In newspaper articles, black parents voiced frustration about difficulties visiting their children’s distant schools for meetings, and about a loss of community ties without neighborhood schools. One parent mourned the death of the old, majority-black city school system, where black children had experienced “a personal touch.”25
Not everyone was unhappy. Carolyn, a fifth grader, told the newspaper that she thought the adults should just “bug off for a while.” “It’s not the kids who are disagreeing. It’s the adults,” she said.26 Maria, a white student at Valley High School in a white working-class neighborhood near the army base, said, “It’s like when you tear something down, you gotta give it time to build back up. And I think that’s what we did—or whoever did—whenever busing started. We tore down the school and tried to rearrange it so it would be better. And it is getting better, I think—gradually.”27
“Gradually” was not a time frame that was generally acceptable in public education reform, however. During his first year in Louisville, Ingwerson went on a listening tour to churches, PTA meetings, and living rooms, both black and white, to get his bearings and hear from people on the ground. Although polls had shown that Louisvillians mostly accepted desegregation as a work in progress, despite its shortcomings, Ingwerson came away with one conclusion: Louisville’s busing system was broken.28
In early 1983, he appointed a committee of citizens to come up with a way to fix it.29 Ingwerson wanted to reduce the amount of busing for all students and to shore up Central’s ailing enrollment numbers. His preference was to revive the magnet school idea from the 1960s and turn the school into a “flagship” for the district, rather than trying to force white students to attend there against their will.30 Above all, he told parents, his goal was to steer the district away from the numbers game of busing, and change the focus to quality and results.

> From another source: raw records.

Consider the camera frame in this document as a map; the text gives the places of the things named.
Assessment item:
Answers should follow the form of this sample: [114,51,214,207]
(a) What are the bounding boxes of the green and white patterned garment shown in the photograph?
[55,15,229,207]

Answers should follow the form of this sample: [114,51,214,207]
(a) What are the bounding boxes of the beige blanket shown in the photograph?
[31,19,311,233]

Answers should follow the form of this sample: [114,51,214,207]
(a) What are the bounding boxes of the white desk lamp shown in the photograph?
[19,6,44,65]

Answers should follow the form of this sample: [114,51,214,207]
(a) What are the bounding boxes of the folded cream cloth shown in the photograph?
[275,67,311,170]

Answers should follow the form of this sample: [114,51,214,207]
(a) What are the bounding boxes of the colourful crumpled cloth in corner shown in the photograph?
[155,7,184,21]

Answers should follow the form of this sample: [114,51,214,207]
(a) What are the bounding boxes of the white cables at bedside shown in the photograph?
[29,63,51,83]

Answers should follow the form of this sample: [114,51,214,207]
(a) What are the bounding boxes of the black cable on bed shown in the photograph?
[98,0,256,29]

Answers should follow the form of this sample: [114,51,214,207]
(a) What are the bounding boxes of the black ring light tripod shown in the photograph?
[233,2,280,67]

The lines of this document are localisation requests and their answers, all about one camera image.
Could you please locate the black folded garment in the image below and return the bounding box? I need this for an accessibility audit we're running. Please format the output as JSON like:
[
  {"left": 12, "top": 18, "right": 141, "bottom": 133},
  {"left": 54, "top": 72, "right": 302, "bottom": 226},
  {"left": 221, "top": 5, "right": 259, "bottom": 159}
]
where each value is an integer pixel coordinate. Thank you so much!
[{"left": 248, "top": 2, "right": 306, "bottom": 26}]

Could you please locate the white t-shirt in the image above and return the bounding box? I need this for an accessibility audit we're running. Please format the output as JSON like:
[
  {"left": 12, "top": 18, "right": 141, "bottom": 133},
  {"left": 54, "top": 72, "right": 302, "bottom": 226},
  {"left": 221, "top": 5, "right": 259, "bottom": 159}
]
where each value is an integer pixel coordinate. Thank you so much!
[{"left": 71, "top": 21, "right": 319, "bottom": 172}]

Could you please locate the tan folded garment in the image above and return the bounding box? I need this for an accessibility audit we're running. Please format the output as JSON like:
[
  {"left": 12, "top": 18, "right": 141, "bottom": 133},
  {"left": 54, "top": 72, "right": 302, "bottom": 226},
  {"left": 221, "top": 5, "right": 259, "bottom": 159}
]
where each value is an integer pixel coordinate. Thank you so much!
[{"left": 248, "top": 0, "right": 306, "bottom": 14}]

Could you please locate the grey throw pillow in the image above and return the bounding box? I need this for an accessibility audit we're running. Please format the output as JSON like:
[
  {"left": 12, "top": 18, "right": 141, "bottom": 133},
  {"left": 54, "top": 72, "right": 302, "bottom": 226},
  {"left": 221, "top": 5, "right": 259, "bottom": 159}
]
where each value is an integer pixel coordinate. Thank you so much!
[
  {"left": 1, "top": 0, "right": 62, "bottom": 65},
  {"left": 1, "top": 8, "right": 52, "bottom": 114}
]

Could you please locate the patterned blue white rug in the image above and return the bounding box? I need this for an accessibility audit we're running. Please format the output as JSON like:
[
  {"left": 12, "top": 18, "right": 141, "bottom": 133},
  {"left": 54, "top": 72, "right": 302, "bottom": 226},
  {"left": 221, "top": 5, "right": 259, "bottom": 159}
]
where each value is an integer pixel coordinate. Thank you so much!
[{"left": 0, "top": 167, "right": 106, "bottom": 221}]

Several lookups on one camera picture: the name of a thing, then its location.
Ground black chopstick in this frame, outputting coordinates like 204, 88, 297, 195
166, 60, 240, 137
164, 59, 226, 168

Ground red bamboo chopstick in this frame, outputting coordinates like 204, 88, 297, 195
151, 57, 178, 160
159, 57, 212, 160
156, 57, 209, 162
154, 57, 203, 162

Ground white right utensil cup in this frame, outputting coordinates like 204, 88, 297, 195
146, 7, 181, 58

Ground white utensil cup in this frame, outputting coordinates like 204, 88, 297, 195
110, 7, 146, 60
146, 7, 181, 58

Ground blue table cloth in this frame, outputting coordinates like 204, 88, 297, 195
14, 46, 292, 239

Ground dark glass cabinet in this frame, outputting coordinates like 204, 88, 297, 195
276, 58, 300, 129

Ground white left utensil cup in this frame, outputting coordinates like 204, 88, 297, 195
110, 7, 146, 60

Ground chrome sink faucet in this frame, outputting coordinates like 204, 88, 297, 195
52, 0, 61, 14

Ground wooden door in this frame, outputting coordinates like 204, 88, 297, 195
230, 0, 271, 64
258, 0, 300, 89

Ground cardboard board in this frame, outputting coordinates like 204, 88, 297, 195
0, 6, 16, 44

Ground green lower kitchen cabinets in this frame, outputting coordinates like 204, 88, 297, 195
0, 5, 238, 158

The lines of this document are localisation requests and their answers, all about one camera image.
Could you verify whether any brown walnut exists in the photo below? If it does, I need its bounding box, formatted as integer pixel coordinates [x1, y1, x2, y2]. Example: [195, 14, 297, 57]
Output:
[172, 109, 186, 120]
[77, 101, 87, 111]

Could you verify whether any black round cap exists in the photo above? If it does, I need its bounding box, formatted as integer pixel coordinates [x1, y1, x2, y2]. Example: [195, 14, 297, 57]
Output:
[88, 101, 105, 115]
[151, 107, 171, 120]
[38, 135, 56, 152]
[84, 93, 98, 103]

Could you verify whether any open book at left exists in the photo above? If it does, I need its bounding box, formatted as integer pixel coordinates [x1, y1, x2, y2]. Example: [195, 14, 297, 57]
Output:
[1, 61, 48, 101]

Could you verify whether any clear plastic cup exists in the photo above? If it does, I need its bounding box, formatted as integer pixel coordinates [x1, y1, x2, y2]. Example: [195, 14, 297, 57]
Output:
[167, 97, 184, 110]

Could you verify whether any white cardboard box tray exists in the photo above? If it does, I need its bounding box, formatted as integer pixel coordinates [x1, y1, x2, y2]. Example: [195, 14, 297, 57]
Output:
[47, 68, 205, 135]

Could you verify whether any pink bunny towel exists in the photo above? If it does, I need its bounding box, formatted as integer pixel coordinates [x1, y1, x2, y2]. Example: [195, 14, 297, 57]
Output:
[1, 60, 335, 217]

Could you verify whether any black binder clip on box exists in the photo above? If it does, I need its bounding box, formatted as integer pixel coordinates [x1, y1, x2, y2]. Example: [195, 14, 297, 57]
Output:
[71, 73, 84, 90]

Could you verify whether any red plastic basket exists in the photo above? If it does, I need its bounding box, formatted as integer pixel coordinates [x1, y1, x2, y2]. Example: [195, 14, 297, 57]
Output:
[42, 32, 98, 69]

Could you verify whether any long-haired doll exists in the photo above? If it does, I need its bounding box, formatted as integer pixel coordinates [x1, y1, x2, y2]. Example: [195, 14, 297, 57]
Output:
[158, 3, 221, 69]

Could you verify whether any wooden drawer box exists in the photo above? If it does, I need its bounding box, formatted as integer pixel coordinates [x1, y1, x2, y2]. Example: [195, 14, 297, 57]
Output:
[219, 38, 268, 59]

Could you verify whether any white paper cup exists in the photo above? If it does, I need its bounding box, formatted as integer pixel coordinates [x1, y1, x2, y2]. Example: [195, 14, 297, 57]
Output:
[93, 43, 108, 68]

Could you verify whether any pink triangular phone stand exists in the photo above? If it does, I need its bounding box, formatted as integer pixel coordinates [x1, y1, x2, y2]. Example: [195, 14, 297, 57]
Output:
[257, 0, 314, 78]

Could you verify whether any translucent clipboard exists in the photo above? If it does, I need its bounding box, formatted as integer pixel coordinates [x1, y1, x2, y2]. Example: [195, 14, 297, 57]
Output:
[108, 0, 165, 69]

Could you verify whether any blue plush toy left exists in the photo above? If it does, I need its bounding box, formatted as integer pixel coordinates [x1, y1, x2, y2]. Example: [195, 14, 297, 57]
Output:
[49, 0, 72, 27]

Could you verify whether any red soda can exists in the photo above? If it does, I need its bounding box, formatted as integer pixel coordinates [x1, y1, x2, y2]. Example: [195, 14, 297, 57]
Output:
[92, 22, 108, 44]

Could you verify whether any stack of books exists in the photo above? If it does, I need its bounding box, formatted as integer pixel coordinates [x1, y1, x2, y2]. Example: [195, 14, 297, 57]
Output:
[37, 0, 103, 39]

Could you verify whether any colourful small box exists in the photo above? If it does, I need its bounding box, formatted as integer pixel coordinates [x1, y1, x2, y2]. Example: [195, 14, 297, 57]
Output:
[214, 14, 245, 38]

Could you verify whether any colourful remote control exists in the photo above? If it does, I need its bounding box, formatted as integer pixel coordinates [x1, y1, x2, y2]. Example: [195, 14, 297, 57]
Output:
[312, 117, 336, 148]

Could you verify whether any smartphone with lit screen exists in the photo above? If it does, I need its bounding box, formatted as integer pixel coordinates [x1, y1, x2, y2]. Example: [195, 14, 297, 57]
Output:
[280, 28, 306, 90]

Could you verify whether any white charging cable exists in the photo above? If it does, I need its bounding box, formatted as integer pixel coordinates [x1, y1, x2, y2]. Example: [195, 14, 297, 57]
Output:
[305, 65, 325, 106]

Ingwerson was not alone in this goal. Around the same time Louisville welcomed the new superintendent from Southern California, a commission appointed by the Reagan administration published a scathing report in April 1983 about the status of the schools nationwide. Entitled A Nation at Risk, the report scandalized the country. SATs scores had dropped as much as fifty points since the 1960s, the report said. Two in five minority youths were “functionally illiterate.” Although the commission acknowledged that the average American citizen was better educated than earlier generations, it nevertheless made the contrasting claim that for the first time in American history, “the educational skills of one generation will not surpass, will not equal, will not even approach those of their parents.” Americans shouldn’t have been surprised by these statistics, the report argued, “given the multitude of often conflicting demands we have placed on our Nation’s schools and colleges.” The implication was that while the United States had been dilly-dallying with “social” issues in schools, such as civil rights and busing, other countries had surged ahead in educating their youth.31
The report tapped into what the public already felt: a deep sense that the public schools were deteriorating fast. A 1981 Gallup poll had found that the public’s faith in the schools had been shaken during the 1970s, the era of busing. The culprits behind the failing schools were, according to the people who were surveyed, a lack of discipline, an increase in drug use, poor standards, lack of money and, for 11 percent of all parents (and 18 percent of private school parents), integration.32
President Reagan trumpeted the report’s findings. He had been on a mission to dismantle the Department of Education, and in A Nation at Risk he found support for his arguments. “I think you can make a case that it began to deteriorate when the federal government started interfering in education,” he said.33 It was a not-so-subtle signal to the white middle class that federal intervention in their schools—including court-ordered busing—was coming to an end. While this turned out to be a premature hope, the Nation at Risk report did mark a new philosophy in education reform that would pick up steam over the next three decades. American public education had begun its seismic shift from a focus on providing equal opportunities to a focus on producing equal outcomes. Raising expectations and standards, not ensuring equity and sufficient resources through integration, was becoming the new mantra.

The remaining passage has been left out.